Но он рвался на Кубу, где шла революция. Письмо его дышит грустью: «Насколько

было бы погибнуть от рук буржуазии! Такая смерть принесла бы гораздо больше пользы революционному делу». Это же девиз: «Погибнуть так, чтобы сама смерть служила революции». И ведь вернулся, включился в борьбу! И умер, между прочим, когда революция 30-х годов уже шла на подъем.

Эти слова Ньико произнес как клятву. Он был очень серьезен и сосредоточен в эти минуты. Рене передалась сосредоточенность друга, и он не решился случайным словом нарушить наступившее молчание, вызванная той работой, которую совершала в тот миг его жаждущая справедливости и истины душа. Душа человека, у которого не было ничего, кроме революции, в которую он безгранично верил. Затянувшееся молчание прервал негромкий голос Рене, начавшего вдруг четко, в такт шагов рекламировать неизвестное Ньико стихотворение:

Поднимемся в атаку! Покончим с подлецами!

Пусть знамя революции взметнется вновь над нами.

Поруганная память героев жаждет мести.

Колониальной скверной не запятнаем чести,

чтоб мы на поле брани, как прадеды когда-то,

позор свой смыли кровью: позор поправки Платта;

чтоб не пропали даром все испытанья наши:

подполье, голод, холод и раны в рукопашной;

чтоб родина кубинцев воздвиглась над веками

мечтой Марти прекрасной, овеществленной в камне;

чтоб Куба не платила врагам позорной дани,

чтоб Храм Любви и Веры спасти от поруганья;

чтоб наши дети волю не клянчили, как милость, -

ведь мы свободной доли для них в бою добились.

(перевод С. Гончаренко).

 

- Чьи это стихи? Твои?

- Нет! Это Рубен Мартинес Вильена, гениальный поэт и великий человек.

Так и шли они вдвоем по Малекону, молча, не обращая внимания на рокот волн, захлестывавших набережную, на толпящихся у парапета людей, на рыбаков, на гаванских красавиц, бесцеремонно смотревших на двух юношей, чье равнодушие им было непривычно и непонятно.

Очнулись, когда подошли к туннелю Пятой авениды. За ним начинался квартал фешенебельных дворцов кубинской аристократии – Мирамар. Речушка Альмендарес была как бы пограничной зоной. Здесь они расстались, зная, какая предстоит назавтра работа.

Расставшись с Рене, Ньико продолжал думать об этом человеке с такой нежной душой и такими возвышенными мыслями, таким стремлением к совершенству, к идеалу, который он сам в себе взрастил. И лишенном всего – денег, чтобы жить, не думая о куске хлеба, средств, чтобы учиться, воздуха, чтобы дышать…

- Как это называется? – спросил он и понял, что вопрос адресовал самому себе. – Скажи, Антонио Лопес Фернандес, как это называется?

- Это называется капитализм! Это называется хозяин янки и тиран Батиста! Это называется надо бороться! Это называется надо знать, как бороться, куда идти.

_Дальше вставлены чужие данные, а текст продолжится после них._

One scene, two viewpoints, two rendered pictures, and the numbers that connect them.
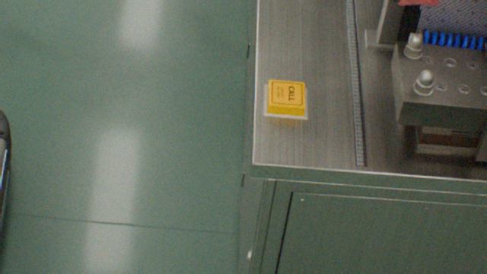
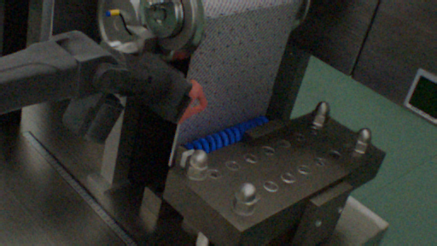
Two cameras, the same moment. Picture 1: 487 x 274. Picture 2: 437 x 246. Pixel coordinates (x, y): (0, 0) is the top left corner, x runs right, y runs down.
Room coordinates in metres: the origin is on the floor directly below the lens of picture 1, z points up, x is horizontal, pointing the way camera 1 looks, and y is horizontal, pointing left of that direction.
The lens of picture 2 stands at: (0.91, 0.28, 1.62)
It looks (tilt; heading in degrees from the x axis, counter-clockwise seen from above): 30 degrees down; 317
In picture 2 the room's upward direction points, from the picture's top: 12 degrees clockwise
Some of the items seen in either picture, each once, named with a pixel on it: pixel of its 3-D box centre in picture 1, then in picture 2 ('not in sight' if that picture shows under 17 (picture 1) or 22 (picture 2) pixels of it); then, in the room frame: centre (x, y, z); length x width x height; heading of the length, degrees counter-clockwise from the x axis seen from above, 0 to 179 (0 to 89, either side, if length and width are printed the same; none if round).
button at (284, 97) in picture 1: (286, 97); not in sight; (1.38, -0.07, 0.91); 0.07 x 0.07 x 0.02; 4
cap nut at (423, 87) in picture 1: (425, 80); (246, 196); (1.33, -0.31, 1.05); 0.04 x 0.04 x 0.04
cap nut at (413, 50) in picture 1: (415, 44); (198, 162); (1.42, -0.29, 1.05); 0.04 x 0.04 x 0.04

Ньико знал, что у Рене много друзей в партии коммунистов, что он любит бывать

в доме №104 на Энаморадос, ветхом здании между улицами Индалесия и Сан-Бенигно. Его хозяин, чтобы не умереть с голоду и как-то поддержать семью, открыл маленькую швейную мастерскую, которая фактически превратилась в явку подпольщиков. Здесь-то Рене и встретил убежденного сторонника социализма Хесуса Монтане. Дружба с Чучу, как звали этого человека близкие друзья, стала нерасторжимой.

«Как хорошо, что в нашем Движении есть такие люди, как Рене. На них можно положиться больше, чем на самого себя» - подумал Ньико и заметил, что успел уйти уже достаточно далеко от ресторана «1830», где они расстались с Рене, и ноги несут его на Лаутон-Батисту.

Ему не терпелось узнать, что думает о манифесте «К народу Кубы» Ондина. По ее реакции он установит, как манифест будет встречен простыми людьми.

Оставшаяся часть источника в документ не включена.